How to Use Medicare for Home Health Care

After a hospital stay, surgery, or change in your health, the best place to recover is often your own home. Many people don’t realize that Medicare can cover the cost of professional care during this time, helping you get stronger and avoid rehospitalization.
However, the rules are specific. This guide explains what Medicare’s home health benefit includes, the key requirements you need to meet, and how we make the process simple.
Skilled Services Covered by Medicare
Medicare’s benefit is designed for short-term, skilled care ordered by your doctor to treat an illness or injury. It can include:
- Part-time or intermittent skilled nursing from an RN or LPN.
- Physical, occupational, or speech therapy to help you regain function.
- Medical social services to help you with the social and emotional aspects of recovery.
- Home health aide visits for personal care, but only if you are also receiving skilled nursing or therapy.
- Certain medical supplies and durable medical equipment (DME).
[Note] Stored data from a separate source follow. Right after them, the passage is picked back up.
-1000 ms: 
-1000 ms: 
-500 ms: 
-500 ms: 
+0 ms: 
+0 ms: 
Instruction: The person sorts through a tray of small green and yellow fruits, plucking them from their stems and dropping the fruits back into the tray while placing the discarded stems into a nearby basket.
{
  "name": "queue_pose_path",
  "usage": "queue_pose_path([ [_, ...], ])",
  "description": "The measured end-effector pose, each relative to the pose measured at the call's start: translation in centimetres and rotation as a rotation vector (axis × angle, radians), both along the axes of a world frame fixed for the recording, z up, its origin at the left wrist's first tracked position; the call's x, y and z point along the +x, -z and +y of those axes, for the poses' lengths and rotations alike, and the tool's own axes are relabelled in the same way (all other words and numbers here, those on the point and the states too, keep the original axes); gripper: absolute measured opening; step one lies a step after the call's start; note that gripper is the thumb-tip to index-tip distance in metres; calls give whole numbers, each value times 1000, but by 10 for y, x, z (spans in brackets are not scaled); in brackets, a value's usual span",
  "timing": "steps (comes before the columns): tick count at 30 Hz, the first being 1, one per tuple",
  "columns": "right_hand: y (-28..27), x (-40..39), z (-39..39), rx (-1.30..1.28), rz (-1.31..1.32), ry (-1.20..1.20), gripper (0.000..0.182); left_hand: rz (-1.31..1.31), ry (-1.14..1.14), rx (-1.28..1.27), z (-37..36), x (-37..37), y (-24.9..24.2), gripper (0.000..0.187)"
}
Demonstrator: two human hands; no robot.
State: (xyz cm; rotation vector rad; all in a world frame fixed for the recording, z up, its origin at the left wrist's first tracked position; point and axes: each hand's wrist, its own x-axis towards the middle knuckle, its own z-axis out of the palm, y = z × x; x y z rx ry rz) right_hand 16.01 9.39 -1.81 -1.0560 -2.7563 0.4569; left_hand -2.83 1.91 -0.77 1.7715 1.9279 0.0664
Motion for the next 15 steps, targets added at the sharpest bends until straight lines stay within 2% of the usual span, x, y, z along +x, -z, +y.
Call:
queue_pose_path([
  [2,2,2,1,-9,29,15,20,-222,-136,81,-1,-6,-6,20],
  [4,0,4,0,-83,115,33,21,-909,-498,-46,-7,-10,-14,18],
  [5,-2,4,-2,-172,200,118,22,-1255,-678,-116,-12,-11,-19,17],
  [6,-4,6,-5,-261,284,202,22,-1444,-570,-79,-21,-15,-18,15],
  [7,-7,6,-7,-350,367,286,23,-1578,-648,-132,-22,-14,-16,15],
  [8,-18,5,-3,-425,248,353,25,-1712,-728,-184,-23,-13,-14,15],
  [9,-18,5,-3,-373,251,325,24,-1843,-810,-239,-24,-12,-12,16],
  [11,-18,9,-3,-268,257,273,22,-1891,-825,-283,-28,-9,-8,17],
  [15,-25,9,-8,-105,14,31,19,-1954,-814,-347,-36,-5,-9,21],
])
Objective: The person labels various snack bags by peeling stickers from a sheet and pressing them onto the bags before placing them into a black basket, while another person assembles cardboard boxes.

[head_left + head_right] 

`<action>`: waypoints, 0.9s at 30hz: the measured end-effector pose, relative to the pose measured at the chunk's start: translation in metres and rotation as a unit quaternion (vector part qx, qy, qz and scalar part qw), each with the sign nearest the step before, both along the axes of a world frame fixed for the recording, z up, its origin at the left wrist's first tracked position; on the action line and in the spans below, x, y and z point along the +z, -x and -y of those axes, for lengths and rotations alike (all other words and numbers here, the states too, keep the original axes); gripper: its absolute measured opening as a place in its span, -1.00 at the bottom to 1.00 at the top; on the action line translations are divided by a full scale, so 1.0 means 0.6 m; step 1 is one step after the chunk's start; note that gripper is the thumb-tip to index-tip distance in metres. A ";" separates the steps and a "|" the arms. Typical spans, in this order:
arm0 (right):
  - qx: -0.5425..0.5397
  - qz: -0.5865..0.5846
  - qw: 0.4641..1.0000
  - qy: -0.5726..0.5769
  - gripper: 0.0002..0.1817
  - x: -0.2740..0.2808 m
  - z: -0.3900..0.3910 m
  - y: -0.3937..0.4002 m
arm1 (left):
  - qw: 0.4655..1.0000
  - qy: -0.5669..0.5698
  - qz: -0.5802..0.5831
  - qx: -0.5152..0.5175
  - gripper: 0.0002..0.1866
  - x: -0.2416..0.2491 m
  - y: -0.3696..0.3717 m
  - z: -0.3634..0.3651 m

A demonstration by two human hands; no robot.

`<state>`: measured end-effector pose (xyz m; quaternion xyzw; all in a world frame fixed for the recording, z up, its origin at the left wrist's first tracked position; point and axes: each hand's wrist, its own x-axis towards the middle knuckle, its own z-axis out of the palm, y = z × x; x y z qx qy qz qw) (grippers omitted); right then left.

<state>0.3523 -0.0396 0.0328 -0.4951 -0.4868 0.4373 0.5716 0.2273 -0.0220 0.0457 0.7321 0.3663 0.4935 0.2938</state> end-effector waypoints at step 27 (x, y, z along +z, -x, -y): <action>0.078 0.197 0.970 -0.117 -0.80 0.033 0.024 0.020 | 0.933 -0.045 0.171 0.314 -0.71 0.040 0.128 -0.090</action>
Key Requirements & Limitations
To use your Medicare home health benefit, you must meet a few important criteria. We help you and your doctor document these.
You Must Be “Homebound”
This is a key requirement. It doesn’t mean you can never leave home, but it does mean leaving takes a considerable and taxing effort, often requiring assistance.
You Need a Doctor’s Order
A doctor must certify that you need skilled care and create a plan of care for you.
What Medicare Does Not Cover
It is important to know that Original Medicare does not pay for:
- 24-hour care at home.
- Meal delivery services.
- Homemaker or cleaning services.
- Personal or custodial care (help with bathing, dressing) if that is the only care you need.
What About Medicare Advantage Plans?
If you have a Medicare Advantage (Part C) plan from a private insurer, your benefits might be different. Many of these plans offer additional benefits not covered by Original Medicare, such as extended personal care. WeCare partners with most major Medicare Advantage plans in our service area.
Our Simple 3-Step Process to Start Care
- Eligibility Check: Contact us and we will verify your Medicare benefits and confirm you meet the requirements.
- Doctor Coordination: We work directly with your physician’s office to get the required orders and establish your official plan of care.
- Your Care Begins: Your skilled nurse or therapist will schedule their first visit to your home to begin treatment.